わたぶ~の問いかけにAは妻との夜の営みの一部始終を話しだした。

 

「ごく・・・」

ドクターが飲み込む唾液の音が静まり返った部屋に響く。すでに席から立つ事もできない3人。Aの話に世界トップクラスの3人はフルおっきしていた。

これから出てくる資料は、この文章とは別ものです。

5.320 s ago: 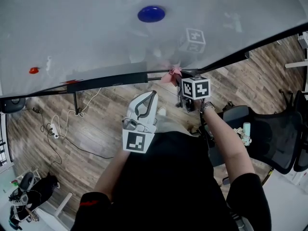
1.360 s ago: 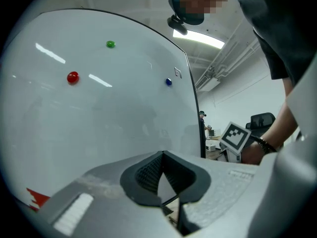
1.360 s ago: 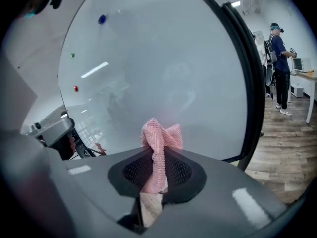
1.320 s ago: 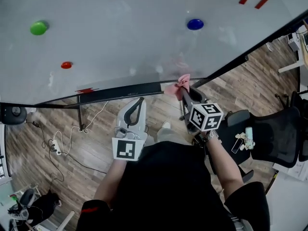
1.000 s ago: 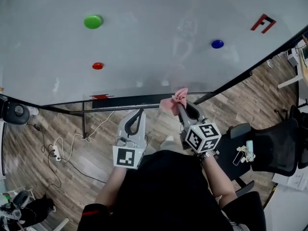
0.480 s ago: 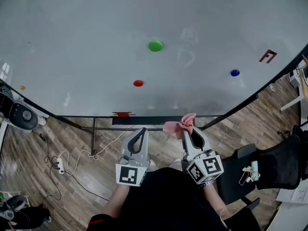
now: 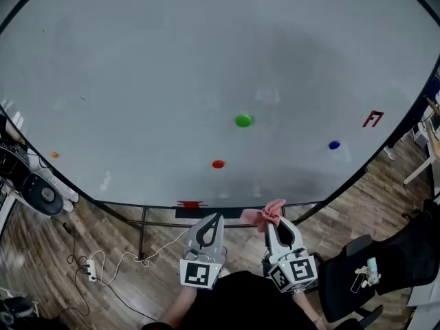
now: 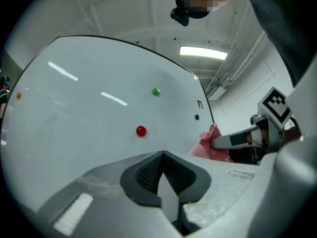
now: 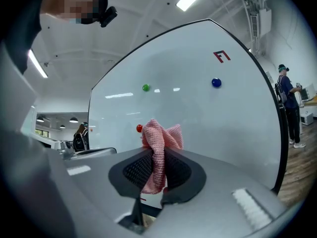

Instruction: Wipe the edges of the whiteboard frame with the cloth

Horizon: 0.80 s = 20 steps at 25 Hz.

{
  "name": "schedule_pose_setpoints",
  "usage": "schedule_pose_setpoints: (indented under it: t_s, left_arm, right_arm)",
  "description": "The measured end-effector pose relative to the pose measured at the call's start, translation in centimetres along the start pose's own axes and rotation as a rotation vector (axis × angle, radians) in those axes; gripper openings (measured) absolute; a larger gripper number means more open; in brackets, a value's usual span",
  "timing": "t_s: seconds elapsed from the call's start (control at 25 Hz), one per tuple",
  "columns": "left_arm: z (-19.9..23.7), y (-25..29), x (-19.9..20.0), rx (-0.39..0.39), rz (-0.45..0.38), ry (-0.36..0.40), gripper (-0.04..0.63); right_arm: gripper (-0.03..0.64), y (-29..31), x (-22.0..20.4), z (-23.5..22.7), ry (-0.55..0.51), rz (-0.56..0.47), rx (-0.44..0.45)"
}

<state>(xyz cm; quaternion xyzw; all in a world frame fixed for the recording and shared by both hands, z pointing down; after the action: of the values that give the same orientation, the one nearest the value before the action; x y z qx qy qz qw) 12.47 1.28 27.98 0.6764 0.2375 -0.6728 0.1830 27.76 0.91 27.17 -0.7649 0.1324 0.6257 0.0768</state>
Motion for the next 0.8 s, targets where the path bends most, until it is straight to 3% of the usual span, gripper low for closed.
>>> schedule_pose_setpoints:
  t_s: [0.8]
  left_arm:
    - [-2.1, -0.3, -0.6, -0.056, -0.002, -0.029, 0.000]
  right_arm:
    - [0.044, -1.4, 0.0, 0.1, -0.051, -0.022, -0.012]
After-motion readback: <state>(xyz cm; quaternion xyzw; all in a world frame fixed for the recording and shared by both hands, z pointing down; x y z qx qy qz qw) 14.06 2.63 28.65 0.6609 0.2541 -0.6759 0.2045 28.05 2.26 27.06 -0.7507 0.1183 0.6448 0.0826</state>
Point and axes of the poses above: the fingertips, and each gripper's own axes: y forward along the fingers, z to its left, x out of its top, the point moved 2 cm from there along -y, backward along the fingers, and after that the axes turned 12 degrees about -x, right-handed, at the moved point
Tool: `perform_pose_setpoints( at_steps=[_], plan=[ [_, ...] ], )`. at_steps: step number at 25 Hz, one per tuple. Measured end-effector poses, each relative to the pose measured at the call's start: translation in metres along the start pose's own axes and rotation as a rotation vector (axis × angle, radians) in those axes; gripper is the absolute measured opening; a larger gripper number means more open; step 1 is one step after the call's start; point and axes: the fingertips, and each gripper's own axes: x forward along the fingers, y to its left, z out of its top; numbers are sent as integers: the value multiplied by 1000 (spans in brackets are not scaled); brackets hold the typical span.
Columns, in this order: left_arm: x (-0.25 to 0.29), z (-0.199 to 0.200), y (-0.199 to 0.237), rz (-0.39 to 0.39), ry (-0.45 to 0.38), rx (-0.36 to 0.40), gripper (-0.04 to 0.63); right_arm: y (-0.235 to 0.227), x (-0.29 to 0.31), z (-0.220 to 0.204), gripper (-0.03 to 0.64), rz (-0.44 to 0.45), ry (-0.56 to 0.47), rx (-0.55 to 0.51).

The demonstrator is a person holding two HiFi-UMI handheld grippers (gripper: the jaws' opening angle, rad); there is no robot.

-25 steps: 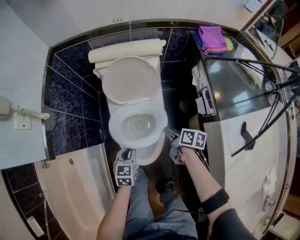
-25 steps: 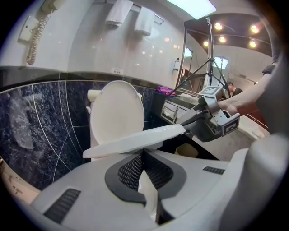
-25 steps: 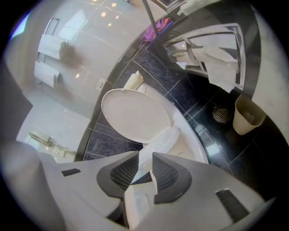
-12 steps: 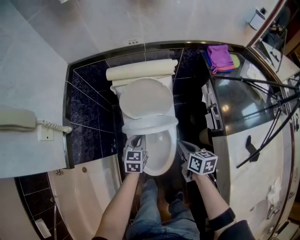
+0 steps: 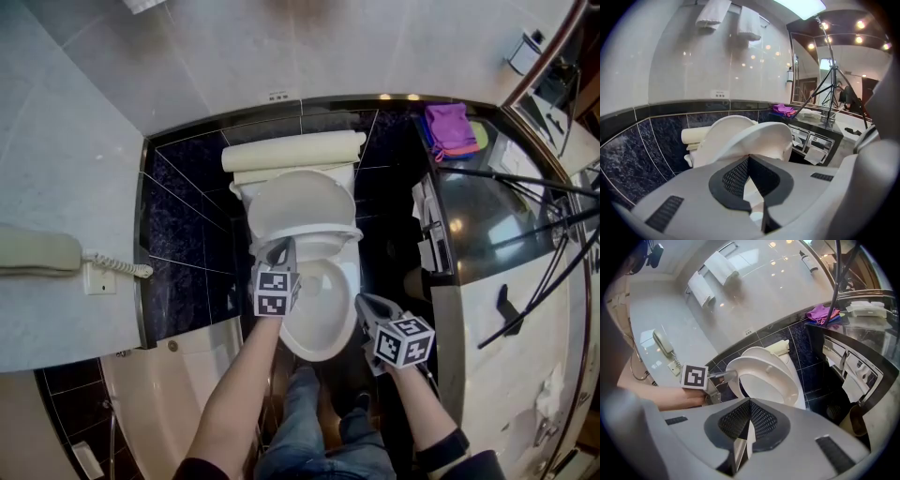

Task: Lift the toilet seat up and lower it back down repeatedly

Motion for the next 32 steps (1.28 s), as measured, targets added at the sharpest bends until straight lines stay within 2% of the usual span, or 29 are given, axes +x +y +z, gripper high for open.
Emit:
perform_pose_setpoints(
  at_steps=[14,26,32],
  plan=[
    [43,35,48,38,11,34,-8,-10,7,11,17,-10,9,-21],
    [30,18,43,39,36,29,-8,-10,7,7,17,-8,17,-35],
    [-8,21,25,40,37,49,-8,-5,-7,11,17,-11,7,-84]
  ],
)
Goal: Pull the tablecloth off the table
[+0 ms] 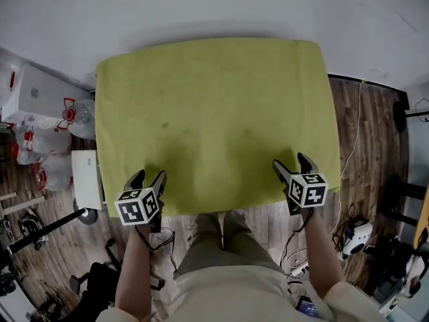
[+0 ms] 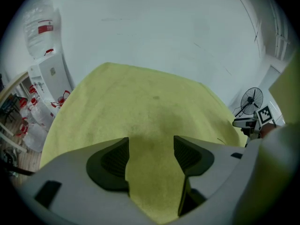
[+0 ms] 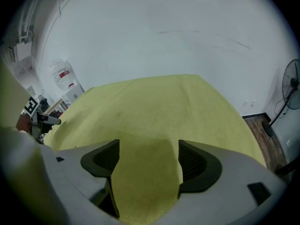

ドクター「つまり・・結婚当初はやせてたのか?」ゴクッ

わたぶ~「子供を産めば太るのは仕方ないが・・・」ハアハアパシャ

キンポー「わはははは!しかもやせる努力をするどころか毎日ポテチを大量に!?」

「ええ、でも、顔は昔のままで、かわいいんすよね」

3人「な、な、なんだってえええええ!!!!」

キンポー「A君!写真はないのか!」

「ああ、今度撮ってきましょうか?」

わたぶ~「私のカメラを貸そう!これなら夜間での風呂場とか盗撮にももってこいの機能があるし!」

ドクター「君の事を少しだけ誤解していたようだ・・」ゴクッ

「早速みなさん仲良くなれたようですね!それではあとのカリキュラムは追って連絡しますから今日はここまで。明日また9時に集合してくださいね!」

メンちゃんはそう言い残してスタスタと部屋から出ていく。

「A君!飲みに行こう!」パシャ!

「もっと奥さんの話を聞かせてくれ!わはははwww」

「ふん・・・おごるよ」フン

こうしてAはD専でもないのにすばらしい奥さんを持つ逸材として世界トップクラスの3人に認められ、4人で行動を共にするようになった。D専同期50名からは尊敬の意を込められ「PIG4」(4匹の豚)と呼ばれるようになり、その地位を確立していく事になる。